Fundamentals point to South Korea as a strong buy. iShares MSCI South Korea Capped ETF (NYSE: EWY) provides US investors with access to the market. The fundamentals for the holdings of this ETF are shown below.

Similar values for the US market are significantly higher. The P/E ratio of the holdings of SPDR S&P 500 ETF (NYSE: SPY) is 19.87. The P/B ratio for SPY is 2.79. The P/S ratio is 2.09 and the P/CF ratio is 11.46. With vales that are about half of the US ratios, and even lower in some cases, the South Korean market is fundamentally undervalued.

Investors should also look at technical analysis for a picture of a stock market. Here, the picture is less clear.
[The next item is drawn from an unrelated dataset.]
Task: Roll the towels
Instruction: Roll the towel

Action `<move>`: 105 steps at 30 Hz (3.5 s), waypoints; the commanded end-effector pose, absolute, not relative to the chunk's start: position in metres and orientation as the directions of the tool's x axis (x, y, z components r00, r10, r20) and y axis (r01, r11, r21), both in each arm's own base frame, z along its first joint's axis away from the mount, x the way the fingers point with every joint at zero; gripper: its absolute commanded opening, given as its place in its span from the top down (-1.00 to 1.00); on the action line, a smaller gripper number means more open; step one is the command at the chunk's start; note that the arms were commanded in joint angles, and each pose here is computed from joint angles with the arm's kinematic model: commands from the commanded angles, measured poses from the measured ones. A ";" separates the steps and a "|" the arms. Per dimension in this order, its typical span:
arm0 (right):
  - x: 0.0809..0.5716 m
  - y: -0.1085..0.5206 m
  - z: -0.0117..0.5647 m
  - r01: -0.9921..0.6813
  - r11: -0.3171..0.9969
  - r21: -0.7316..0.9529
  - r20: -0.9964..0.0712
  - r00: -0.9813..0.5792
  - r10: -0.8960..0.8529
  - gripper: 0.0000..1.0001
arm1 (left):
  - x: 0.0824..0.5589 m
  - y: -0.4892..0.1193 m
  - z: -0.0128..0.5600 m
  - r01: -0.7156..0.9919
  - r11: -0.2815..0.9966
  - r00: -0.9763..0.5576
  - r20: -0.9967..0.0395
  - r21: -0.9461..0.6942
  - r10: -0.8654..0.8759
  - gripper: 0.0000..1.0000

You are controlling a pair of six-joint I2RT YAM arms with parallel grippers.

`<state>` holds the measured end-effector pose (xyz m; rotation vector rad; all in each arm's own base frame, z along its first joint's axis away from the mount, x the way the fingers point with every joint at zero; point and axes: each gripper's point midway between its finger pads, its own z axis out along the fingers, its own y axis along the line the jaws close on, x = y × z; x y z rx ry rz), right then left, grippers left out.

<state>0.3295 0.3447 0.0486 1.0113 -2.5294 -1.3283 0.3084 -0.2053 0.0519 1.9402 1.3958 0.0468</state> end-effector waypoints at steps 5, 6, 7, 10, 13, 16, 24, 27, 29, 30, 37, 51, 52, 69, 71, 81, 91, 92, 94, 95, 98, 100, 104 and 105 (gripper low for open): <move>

EWY is a long standing resistance level on the monthly chart which is shown below.

The weekly chart shows that prices have fallen back below that resistance line. This chart also includes MACD, a momentum indicator at the bottom of the chart.

Momentum broke to new highs as prices rallied in the first six months of the year. But, MACD has declined sharply while prices have only sold off a small amount. Technical analysts believe that momentum leads price. In this chart, MACD is warning of a price decline.

A sell off after breaking above resistance is not unusual. Long term investors may not pay close attention to the market action and they learn about the new high at different times. They respond by selling, perhaps because they finally broke even. But, this process can be slow.